# Task to complete:
Your answer should be one number: the count of lines below that contain "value".

# Dataset content:
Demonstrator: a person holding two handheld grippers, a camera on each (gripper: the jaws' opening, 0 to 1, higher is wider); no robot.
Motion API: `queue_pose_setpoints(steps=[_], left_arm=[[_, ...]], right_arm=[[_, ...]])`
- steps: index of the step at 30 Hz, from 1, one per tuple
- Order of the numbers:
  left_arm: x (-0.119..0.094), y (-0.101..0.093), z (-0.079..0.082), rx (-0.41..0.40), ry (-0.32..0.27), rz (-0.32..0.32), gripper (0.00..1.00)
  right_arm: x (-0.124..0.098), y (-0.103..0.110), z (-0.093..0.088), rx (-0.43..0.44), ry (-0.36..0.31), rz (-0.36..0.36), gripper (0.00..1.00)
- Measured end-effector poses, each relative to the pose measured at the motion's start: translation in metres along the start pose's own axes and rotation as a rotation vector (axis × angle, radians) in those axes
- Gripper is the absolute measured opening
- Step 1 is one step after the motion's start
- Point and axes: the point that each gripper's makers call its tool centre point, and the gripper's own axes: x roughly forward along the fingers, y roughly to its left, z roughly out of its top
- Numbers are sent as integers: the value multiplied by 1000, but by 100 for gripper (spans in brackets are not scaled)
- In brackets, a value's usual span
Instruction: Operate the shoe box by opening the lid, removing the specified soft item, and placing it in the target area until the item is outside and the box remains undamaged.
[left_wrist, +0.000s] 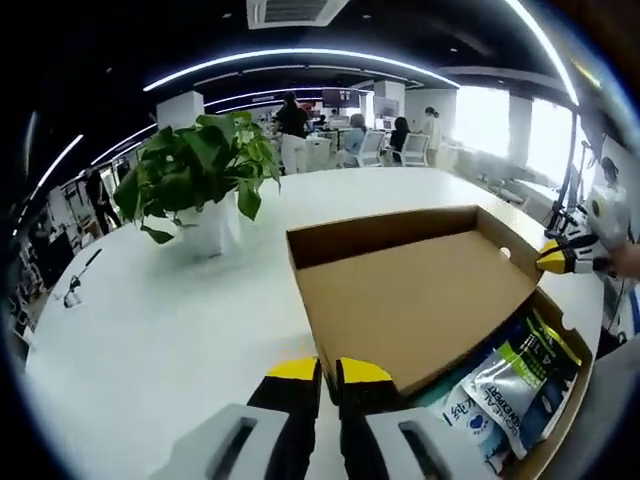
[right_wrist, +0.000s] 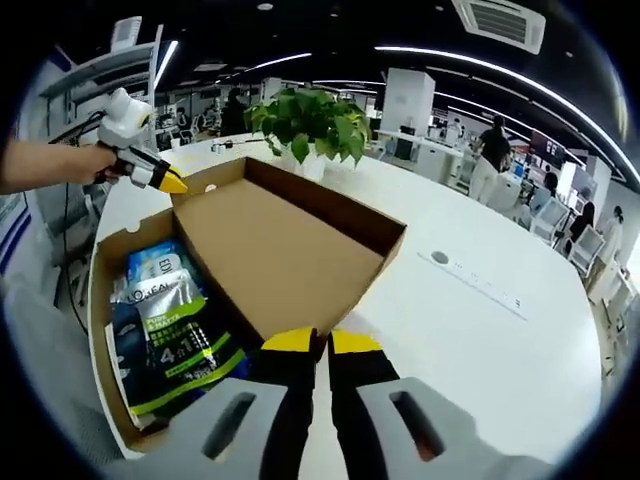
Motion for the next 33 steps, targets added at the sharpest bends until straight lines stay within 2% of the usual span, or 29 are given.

# The answer:
2